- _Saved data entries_
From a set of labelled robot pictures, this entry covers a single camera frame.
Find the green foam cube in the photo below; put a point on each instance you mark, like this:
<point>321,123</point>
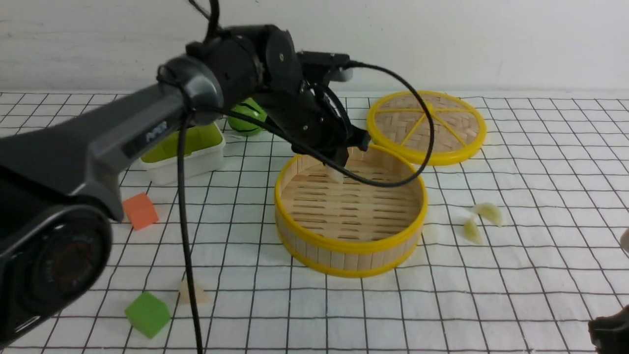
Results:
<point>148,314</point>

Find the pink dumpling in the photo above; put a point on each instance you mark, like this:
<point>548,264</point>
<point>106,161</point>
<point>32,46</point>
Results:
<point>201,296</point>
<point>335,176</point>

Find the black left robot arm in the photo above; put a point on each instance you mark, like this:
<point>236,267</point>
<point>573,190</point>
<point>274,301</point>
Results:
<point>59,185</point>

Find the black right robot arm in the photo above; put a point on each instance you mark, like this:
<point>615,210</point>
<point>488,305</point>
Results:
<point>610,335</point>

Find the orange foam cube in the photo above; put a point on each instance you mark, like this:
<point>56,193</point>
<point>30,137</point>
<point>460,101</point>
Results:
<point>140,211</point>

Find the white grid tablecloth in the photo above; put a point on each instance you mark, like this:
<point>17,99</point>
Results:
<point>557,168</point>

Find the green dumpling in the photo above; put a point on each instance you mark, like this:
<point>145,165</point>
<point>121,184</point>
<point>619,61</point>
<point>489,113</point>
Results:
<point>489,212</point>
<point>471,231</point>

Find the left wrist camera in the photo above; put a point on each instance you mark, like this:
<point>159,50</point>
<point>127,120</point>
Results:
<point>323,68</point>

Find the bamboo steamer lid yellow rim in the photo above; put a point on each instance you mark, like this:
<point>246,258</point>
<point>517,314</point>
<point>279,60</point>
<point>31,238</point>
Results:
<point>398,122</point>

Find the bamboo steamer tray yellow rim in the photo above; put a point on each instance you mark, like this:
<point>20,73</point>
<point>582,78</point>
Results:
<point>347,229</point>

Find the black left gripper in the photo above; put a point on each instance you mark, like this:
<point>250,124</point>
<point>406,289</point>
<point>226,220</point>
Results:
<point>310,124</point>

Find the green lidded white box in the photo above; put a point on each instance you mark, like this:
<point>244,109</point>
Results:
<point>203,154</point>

--

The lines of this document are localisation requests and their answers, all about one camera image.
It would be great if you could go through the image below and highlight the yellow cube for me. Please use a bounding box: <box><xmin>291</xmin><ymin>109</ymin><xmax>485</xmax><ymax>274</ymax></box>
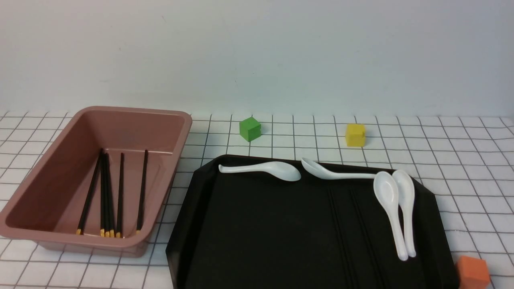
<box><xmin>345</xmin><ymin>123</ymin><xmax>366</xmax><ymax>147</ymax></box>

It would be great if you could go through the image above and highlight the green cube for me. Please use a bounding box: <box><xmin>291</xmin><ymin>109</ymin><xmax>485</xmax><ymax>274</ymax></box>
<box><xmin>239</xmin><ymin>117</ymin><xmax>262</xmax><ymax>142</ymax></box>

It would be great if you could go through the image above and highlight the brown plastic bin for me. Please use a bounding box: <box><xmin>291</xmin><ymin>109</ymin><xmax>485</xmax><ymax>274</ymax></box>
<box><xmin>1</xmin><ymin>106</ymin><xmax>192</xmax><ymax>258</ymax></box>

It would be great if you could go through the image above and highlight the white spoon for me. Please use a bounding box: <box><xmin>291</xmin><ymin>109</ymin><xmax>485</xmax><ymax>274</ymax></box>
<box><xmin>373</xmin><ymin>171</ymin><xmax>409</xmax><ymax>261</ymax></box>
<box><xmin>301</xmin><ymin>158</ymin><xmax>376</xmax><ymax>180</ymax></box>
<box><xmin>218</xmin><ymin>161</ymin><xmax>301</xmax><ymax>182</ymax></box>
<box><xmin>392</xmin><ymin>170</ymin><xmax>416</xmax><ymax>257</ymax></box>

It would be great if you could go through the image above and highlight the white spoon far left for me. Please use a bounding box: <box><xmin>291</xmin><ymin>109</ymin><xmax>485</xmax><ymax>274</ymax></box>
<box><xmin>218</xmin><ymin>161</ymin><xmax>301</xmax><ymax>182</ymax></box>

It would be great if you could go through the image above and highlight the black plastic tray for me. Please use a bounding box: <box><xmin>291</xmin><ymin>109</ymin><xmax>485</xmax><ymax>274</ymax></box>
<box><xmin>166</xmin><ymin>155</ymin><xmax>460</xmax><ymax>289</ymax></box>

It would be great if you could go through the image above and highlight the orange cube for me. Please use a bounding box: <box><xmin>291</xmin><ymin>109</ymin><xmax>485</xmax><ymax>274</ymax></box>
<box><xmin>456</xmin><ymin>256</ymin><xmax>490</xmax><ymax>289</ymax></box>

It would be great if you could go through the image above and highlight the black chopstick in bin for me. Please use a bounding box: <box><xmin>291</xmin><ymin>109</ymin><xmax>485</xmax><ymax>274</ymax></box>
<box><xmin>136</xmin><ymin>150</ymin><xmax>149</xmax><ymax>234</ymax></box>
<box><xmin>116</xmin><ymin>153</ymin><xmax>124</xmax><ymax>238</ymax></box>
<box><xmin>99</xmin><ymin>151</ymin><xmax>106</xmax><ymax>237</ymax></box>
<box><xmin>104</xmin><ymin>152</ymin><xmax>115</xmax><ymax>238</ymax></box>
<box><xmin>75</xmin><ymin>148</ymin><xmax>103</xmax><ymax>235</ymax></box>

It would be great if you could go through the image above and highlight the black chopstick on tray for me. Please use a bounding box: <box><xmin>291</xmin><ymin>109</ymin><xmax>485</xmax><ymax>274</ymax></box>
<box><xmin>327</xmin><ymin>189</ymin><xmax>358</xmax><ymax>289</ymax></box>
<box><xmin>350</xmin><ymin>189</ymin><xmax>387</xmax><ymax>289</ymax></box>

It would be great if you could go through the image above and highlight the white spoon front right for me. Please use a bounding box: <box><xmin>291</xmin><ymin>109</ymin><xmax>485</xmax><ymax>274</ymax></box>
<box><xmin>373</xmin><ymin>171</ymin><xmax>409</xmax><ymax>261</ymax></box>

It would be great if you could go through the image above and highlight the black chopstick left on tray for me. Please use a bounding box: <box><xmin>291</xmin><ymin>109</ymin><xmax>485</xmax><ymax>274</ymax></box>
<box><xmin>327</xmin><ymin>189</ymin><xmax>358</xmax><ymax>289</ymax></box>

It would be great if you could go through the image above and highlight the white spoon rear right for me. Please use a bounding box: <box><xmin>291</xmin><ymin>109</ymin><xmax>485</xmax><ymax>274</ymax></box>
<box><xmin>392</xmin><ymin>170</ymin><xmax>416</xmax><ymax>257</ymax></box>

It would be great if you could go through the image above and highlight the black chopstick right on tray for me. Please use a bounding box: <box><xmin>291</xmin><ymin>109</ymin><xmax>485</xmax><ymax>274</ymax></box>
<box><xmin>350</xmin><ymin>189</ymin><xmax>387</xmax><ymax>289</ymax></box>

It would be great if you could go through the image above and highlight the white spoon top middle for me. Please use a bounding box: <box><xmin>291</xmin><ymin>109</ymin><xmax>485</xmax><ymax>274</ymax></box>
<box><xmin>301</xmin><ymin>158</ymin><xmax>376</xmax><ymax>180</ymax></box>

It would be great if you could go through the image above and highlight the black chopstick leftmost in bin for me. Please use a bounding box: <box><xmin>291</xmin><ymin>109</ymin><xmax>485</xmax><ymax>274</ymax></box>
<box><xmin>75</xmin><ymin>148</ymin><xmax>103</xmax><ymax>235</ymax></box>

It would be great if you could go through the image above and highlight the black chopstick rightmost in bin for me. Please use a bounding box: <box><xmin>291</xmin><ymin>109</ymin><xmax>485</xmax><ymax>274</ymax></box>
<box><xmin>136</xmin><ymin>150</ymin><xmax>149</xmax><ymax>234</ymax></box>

==

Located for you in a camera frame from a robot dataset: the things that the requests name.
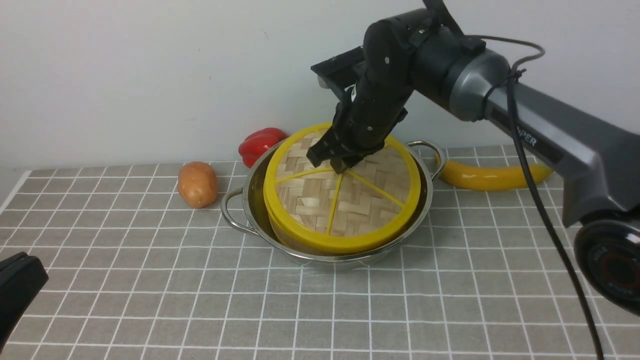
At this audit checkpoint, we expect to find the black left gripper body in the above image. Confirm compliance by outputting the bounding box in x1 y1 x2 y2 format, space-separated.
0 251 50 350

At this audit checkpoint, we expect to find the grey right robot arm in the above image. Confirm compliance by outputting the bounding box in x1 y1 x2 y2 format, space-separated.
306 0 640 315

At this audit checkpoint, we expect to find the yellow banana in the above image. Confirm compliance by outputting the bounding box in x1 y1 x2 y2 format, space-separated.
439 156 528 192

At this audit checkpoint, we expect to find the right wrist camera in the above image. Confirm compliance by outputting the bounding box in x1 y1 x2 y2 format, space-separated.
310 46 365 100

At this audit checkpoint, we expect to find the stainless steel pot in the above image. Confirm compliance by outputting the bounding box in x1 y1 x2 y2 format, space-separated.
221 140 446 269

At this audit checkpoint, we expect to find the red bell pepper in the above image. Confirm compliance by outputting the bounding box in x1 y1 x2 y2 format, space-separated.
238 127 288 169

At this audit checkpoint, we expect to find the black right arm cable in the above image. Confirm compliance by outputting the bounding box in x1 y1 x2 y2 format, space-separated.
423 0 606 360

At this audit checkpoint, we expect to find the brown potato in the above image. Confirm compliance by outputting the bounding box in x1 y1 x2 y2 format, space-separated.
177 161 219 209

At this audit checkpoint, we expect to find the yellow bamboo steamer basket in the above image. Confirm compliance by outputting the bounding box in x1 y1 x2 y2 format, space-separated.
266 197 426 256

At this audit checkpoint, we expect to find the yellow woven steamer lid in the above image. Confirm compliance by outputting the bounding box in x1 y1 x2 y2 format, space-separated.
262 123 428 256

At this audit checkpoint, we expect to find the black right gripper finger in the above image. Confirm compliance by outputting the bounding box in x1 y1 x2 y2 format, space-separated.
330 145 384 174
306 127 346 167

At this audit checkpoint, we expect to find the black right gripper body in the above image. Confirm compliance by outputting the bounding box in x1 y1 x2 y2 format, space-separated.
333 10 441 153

- _WHAT TO DO_
Your output should be the lines above from the one that contains "From a set of" through the one that contains "<point>106,161</point>", word for word, with pictures left out.

- _WRITTEN SOLUTION_
From a set of labelled robot pictures, this entry covers a single camera frame.
Find the green foam cube in the photo below; put a point on each instance you mark, like this:
<point>321,123</point>
Results:
<point>148,314</point>

Find the pink dumpling in the photo above; put a point on each instance you mark, like this:
<point>548,264</point>
<point>106,161</point>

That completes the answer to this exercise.